MPI endpoints have been designed to remove or alleviate threading restrictions in MPI and facilitate high performance communication between multi-threaded OS processes. MPI endpoints allow the programmer to create additional ranks at each MPI process. Each endpoint rank can be then distributed to threads in system-level programming models enabling these threads to act as MPI processes and interoperate with MPI directly.

The EPiGRAM project is implementing the MPI endpoints in EMPI4Re. The initial approach taken in the EMPI4Re library is to create each communicator handle as normal: generating a new structure for each one, including a full mapping of all ranks to their associated location. This is exactly what would happen if each of the members of the new communicator were individual MPI processes each in their own OS processes. EMPI4Re is already designed to be able to cope with each member of a communicator using a different context identifier for a particular communicator so this approach does not cause a conflict. The next step is to de-duplicate the internal data-structures so that multiple MPI endpoints in the same OS process share a single copy of the mapping information and share a reduced number of matching data-structures and communication buffers. In EMPI4Re, various design choices, such as having a different context identifier at each MPI process for a communicator thereby avoiding the use of a distributed agreement algorithm, simplify the addition of new features.

GPI Interoperability with MPI. Large parallel applications that have been developed over several years often reach several thousands or even millions of lines of code. Moreover, there is a large set of available libraries and tools which run with MPI. For this reason, it is important to enable GPI full cooperation with MPI so that both can be used simultaneously in an efficient way. This interoperability allows an incremental porting of large applications to GPI and an effective usage of existing MPI libraries and infrastructure. This tighter support for MPI interoperability was integrated in GPI during the EPiGRAM project (GPI release v1.1.0 in June 2014) by introducing the so-called mixed-mode. In this mode, GPI sets its environment reusing MPI instead of relying on its own startup mechanism (gaspi run). The only constraint is that MPI must be initialized (MPI_Init) before GPI (gaspi_proc_init). In this mode, as MPI and GPI both follow a Single Program Multiple Data (SPMD) model, there is a direct match between the MPI the GPI ranks. This simplifies the reasoning about the hybrid GPI-MPI application.

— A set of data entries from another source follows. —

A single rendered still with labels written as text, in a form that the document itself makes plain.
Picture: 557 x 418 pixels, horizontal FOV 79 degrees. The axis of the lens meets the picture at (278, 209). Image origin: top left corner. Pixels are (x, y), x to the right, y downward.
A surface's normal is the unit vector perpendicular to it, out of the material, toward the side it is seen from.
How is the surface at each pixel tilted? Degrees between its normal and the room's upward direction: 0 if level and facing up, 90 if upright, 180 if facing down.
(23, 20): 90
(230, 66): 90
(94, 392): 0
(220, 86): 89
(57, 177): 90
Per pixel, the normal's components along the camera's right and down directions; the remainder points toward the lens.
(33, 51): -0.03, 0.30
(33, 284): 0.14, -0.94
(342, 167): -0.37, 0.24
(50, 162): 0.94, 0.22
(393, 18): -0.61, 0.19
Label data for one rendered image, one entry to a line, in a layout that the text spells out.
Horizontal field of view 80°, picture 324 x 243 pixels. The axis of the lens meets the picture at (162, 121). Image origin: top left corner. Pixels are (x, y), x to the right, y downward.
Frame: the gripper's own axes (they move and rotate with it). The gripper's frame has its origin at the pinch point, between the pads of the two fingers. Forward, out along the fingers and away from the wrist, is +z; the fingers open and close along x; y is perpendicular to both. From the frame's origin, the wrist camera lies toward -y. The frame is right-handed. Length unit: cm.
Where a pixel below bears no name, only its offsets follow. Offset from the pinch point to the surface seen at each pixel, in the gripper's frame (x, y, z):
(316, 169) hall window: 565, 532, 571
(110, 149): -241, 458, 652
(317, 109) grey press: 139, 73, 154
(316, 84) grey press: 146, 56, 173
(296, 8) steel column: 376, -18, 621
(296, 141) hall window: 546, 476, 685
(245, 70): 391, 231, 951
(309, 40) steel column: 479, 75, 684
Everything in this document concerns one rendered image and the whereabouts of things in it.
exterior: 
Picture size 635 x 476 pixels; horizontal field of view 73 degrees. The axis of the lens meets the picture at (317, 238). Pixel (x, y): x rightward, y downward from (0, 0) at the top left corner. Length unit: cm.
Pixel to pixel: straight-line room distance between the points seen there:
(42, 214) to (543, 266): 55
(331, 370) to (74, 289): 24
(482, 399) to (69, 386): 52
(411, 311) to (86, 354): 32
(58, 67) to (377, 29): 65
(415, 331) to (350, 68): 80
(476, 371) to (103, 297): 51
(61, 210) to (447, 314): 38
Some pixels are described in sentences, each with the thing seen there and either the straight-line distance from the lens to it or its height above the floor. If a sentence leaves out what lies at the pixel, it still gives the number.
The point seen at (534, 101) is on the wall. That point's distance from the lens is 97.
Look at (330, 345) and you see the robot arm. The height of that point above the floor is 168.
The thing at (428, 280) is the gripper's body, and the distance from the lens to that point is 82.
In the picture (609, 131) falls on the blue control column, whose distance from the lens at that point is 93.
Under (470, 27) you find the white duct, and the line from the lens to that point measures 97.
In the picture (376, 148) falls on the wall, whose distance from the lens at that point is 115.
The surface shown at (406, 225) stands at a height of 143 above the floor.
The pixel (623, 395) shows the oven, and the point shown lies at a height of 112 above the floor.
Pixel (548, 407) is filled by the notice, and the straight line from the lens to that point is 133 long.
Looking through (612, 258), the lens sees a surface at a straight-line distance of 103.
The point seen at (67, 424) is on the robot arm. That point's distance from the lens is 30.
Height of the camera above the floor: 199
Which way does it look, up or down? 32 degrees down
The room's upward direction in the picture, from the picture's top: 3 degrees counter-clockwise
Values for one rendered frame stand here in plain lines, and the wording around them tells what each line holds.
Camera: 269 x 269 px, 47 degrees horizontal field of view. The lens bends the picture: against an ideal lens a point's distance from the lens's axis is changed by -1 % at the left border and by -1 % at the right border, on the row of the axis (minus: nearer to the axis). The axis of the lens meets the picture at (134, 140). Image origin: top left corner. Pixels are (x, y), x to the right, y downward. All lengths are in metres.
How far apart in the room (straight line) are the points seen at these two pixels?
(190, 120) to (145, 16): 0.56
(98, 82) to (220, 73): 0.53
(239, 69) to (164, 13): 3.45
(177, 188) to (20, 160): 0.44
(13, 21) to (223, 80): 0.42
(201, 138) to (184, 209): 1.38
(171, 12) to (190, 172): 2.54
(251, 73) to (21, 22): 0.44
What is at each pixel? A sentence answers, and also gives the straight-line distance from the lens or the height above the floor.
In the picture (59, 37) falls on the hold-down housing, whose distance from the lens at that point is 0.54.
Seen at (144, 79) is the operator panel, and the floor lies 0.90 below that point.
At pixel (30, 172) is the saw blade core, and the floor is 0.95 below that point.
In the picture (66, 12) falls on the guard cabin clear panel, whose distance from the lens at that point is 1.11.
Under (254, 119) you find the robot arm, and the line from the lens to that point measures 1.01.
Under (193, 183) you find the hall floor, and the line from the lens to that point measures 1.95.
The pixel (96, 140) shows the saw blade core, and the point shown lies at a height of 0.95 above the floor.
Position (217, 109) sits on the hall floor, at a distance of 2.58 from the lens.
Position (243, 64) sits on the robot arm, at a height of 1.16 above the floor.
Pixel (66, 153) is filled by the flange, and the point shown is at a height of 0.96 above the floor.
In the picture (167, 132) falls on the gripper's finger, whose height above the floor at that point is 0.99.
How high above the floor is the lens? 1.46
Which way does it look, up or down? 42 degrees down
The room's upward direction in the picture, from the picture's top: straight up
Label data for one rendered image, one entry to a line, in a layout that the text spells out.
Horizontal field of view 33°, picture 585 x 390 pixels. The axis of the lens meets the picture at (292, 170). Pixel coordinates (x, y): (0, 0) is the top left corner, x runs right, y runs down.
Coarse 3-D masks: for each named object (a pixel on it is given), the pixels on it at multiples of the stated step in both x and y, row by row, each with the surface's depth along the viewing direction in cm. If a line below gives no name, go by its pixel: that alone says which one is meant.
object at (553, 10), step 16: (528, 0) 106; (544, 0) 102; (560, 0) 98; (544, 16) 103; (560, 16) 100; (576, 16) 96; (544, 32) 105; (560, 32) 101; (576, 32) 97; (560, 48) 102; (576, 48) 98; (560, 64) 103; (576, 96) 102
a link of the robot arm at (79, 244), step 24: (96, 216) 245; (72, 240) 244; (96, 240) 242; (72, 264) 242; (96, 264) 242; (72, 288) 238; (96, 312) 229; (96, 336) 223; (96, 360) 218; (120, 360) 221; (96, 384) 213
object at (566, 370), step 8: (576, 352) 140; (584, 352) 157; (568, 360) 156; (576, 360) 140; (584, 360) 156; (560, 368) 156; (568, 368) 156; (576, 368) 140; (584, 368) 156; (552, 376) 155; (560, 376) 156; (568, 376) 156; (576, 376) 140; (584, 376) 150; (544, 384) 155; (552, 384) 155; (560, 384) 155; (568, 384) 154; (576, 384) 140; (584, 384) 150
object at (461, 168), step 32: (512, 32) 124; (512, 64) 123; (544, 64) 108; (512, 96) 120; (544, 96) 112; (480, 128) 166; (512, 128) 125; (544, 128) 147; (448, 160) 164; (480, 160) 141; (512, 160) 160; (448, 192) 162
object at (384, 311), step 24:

In addition, an interface allowing memory management interoperability has been recently established in the GASPI standard. GASPI handles memory spaces in so-called segments, which are accessible from every thread of every GASPI process. The GASPI standard has been extended to allow users to provide an already existing memory buffer as the memory space of a GASPI segment. This new function will allow future applications to communicate data from memory that is not allocated by the GASPI runtime system but provided to it, i.e. by MPI. If an MPI program calls GPI libraries, the GPI libraries need to be isolated, so that the communication in a library does not interfere with the communication in the main application, or any other library. This is required to guarantee correct results. The GASPI interface has been extended to offer a clear separation: a library is now able to create its own communication queues and thus have an isolated communication channel. For all other resources, i.e. segments, GPI already provides some mechanism to query their usage and to select an unused resource.